AIS plotting, NavSim style
At the Miami Boat Show, NavSim Technology was showing some neat AIS plotting features, and yesterday I got them to send some illustrative screen shots. In the lower right “secondary chart view” above you can see how NavSim uses yellow, green, and red target icons to show moored, moving, and dangerous vessels (a full explanation of AIS icons here, and special Class B icons are coming soon). You can also see how a user can set an AIS Filter Range, which doesn’t actually eliminate any targets but does reduce them to dots (sort of like IMO “sleeping” and “active” targets). In the main chart window, you can see what happens if a target’s CPA and TCPA violate user set minimums; the Alert pops up along with red and purple “ghost” icons depicting the target and your vessel in the worse case scenario (i.e. at the Time of Closest Point of Approach). And there’s more…

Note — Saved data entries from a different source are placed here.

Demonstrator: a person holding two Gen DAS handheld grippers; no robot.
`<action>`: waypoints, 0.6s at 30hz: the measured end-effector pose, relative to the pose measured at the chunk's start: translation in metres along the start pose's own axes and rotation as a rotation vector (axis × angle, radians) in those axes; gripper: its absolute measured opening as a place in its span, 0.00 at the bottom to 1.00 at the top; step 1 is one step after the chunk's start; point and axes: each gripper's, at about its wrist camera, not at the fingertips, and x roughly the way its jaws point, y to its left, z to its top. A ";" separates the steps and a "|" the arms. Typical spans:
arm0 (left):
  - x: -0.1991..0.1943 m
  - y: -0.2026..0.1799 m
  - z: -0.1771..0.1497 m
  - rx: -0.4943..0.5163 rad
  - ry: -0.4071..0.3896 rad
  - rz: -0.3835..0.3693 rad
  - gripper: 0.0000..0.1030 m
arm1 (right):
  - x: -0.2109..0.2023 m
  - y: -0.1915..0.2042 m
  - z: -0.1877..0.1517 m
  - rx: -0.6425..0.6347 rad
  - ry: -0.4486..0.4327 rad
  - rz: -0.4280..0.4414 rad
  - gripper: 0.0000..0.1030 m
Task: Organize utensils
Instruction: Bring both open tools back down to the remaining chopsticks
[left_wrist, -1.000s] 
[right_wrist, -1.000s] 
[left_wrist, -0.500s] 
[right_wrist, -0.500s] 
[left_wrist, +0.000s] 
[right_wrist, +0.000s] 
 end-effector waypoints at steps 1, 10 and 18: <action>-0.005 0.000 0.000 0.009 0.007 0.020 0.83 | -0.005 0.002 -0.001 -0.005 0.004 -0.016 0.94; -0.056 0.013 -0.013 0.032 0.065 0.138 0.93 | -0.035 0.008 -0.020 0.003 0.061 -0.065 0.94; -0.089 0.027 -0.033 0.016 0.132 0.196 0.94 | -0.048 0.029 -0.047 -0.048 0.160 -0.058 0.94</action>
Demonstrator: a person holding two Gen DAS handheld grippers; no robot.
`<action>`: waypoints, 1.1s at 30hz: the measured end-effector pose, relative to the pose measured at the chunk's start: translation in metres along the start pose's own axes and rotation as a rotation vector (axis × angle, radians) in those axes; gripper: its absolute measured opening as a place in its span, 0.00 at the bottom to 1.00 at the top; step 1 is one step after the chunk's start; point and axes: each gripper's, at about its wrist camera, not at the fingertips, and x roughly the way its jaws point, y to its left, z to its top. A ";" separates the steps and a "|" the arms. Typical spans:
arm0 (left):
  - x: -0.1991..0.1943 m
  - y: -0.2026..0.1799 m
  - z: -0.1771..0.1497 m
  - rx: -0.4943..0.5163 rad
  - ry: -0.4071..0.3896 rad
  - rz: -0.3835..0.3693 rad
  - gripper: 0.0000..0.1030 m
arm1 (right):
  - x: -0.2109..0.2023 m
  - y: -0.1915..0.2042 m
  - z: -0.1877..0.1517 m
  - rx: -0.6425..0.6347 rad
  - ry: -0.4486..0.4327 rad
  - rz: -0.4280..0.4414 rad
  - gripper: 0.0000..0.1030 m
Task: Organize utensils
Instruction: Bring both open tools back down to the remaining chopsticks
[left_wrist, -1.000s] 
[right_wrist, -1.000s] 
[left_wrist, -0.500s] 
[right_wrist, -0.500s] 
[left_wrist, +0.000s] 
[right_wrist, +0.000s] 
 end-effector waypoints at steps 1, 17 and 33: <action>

When AIS targets are not transmitting their positions frequently, NavSim dead reckons them with a green frame icon, as you can see below for the vessel Ernest Campbell. I think this could be very helpful with Class B targets that only transmit every 30 seconds, at best, though of course the user has to understand that the DR ‘ghost’ presumes that the target maintains course and speed. Since this screen was taken using NavCruiser Pro, it also illustrates the “meeting” feature. If your vessel is on an active route and you click on another vessel near that route, NavSim will calculate where and when the other guy will pass or overtake you (the green circle below).
Moreover, if click grab that meeting spot and move it along the route, NavCruiser Pro will calculate the leg or overall speed change (you decide) needed to achieve the desired new meeting point (the red circle below). I think that similar features are also in Jeppesen ECS (now called Workboat Navigator) and Rose Point ECS, and maybe others, and they all suggest how sophisticated AIS plotting can get. NavSim, by the way, also has a neat Tacking Time to Destination feature in its SailCruiser edition, which can even suggest windward routes (screen shot here).
I saw this company’s display at the Toronto Boat Show in January, and when I had a fairly arcane question, the woman in charge phoned Montreal to get a clarification…from her father, the guy who owns the business and wrote in part the program!
I was impressed by the flexibility and range of the Sail Cruiser product and will follow them with interest as the time approaches for making these decisions.
These programs show how much power there is in a personal computer and what can be done with multiple inputs from position devices, and transducers. We will soon be drowning in data, options, choices and preferences unless these designers create good user interfaces. From first glance this company seems to be doing a pretty good job. It looks very interesting.
St John’s Newfoundland – home to NavSim and some of my relatives. By the way, NavSim has fuel useage up to 200 gal per hour in case you have a large “Gizmo”!
I tried many programs, but this one was best and in my budget. Very well programmed and user friendly.